* Activity:
Write out, without any change, the lines in the material below that run from the line with "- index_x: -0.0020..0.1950" through the line with "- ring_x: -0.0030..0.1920", both included.

*** Opening Exercise data ***

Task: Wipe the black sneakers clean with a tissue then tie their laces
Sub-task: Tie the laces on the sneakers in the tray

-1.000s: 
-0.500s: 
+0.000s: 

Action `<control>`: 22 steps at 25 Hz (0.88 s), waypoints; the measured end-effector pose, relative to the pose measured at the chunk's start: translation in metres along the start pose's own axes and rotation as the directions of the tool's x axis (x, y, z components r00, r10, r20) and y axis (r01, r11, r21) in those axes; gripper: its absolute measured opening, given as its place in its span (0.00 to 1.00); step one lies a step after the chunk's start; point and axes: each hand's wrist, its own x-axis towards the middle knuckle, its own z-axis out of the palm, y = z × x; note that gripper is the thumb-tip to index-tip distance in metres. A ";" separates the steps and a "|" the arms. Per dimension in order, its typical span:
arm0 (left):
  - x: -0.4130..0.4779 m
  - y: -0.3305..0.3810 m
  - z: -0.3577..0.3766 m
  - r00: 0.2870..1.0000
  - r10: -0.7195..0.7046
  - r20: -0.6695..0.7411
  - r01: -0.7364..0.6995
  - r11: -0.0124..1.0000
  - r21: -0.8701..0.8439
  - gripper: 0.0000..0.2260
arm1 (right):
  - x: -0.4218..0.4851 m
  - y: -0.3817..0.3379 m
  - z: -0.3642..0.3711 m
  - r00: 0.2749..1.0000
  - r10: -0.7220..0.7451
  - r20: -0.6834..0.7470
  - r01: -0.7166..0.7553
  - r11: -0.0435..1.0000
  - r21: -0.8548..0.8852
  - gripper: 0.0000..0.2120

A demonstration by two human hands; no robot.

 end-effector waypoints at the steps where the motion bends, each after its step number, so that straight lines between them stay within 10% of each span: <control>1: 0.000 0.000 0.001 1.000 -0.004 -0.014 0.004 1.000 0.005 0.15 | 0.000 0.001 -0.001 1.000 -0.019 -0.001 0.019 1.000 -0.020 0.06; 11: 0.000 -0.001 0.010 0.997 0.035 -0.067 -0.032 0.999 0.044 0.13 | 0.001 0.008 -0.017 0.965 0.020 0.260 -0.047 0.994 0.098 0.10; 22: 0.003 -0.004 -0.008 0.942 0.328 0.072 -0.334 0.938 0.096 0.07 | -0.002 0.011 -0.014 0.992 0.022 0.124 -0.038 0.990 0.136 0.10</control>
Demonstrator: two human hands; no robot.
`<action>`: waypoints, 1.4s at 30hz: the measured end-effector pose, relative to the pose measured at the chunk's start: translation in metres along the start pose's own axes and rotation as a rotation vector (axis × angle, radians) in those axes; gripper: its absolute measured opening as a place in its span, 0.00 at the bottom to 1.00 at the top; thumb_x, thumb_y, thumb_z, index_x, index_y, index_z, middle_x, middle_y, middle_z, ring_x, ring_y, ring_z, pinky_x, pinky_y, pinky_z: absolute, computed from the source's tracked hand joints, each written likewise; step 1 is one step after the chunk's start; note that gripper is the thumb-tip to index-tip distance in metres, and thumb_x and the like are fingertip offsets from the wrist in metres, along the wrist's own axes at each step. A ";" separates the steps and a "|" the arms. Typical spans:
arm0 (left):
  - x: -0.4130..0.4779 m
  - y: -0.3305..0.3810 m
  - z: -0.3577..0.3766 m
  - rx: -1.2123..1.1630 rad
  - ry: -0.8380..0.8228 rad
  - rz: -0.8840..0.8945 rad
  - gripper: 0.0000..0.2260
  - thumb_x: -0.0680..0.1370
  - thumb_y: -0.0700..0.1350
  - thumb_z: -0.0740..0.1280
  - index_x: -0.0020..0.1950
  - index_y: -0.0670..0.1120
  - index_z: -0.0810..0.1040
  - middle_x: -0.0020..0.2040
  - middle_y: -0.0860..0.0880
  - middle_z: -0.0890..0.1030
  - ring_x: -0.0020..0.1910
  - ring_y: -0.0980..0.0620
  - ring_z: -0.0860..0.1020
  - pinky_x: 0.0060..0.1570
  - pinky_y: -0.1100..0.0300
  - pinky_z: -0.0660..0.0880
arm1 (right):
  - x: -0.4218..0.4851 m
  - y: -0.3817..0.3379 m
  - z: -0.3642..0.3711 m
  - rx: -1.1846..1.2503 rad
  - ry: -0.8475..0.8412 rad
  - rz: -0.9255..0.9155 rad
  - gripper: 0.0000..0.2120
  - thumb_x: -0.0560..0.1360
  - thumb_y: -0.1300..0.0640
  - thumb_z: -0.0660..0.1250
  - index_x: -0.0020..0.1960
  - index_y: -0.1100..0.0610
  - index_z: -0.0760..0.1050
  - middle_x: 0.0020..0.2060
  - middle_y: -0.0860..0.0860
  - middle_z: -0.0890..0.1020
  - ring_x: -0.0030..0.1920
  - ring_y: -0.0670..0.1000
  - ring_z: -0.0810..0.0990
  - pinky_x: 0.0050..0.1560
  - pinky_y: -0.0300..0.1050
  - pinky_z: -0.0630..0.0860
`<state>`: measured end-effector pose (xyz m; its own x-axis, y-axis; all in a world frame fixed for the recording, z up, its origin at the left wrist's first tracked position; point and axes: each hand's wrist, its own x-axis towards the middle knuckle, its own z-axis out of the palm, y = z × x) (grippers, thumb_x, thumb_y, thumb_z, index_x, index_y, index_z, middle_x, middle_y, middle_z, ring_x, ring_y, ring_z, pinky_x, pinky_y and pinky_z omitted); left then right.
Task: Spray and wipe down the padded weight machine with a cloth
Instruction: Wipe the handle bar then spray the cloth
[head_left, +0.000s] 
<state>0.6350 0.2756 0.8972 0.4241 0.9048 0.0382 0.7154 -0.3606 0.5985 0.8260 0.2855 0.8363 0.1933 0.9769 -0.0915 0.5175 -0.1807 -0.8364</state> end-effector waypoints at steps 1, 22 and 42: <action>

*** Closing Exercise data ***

* Reply to the exercise:
  - index_x: -0.0020..0.1950
  - index_y: -0.0670..0.1120
  - index_z: -0.0810..0.1040
  - middle_x: -0.0020..0.2040
  - middle_y: -0.0860..0.0880
  - middle_z: -0.0890..0.1030
  - ring_x: -0.0020..0.1910
  - ring_y: -0.0980..0.0620
  - ring_z: -0.0860..0.1020
  - pinky_x: 0.0060..0.1570
  - pinky_y: -0.1100..0.0300
  - pinky_z: -0.0660..0.0880
arm1 (right):
  - x: -0.4218..0.4851 m
  - y: -0.3817..0.3379 m
  - z: -0.3642..0.3711 m
  - rx: -1.1846..1.2503 rad
  - ry: -0.8475..0.8412 rad
  - rz: -0.9255..0.9155 rad
  - gripper: 0.0000..0.2120
  - thumb_x: -0.0560..0.1360
  - thumb_y: -0.1300..0.0640
  - thumb_z: -0.0660..0.1250
  - index_x: -0.0020..0.1960
  - index_y: -0.1100..0.0610
  - index_z: -0.0760..0.1050
  - middle_x: 0.0020..0.2060
  - middle_y: -0.0860..0.0860
  - middle_z: -0.0890..0.1020
  - ring_x: -0.0030..0.1920

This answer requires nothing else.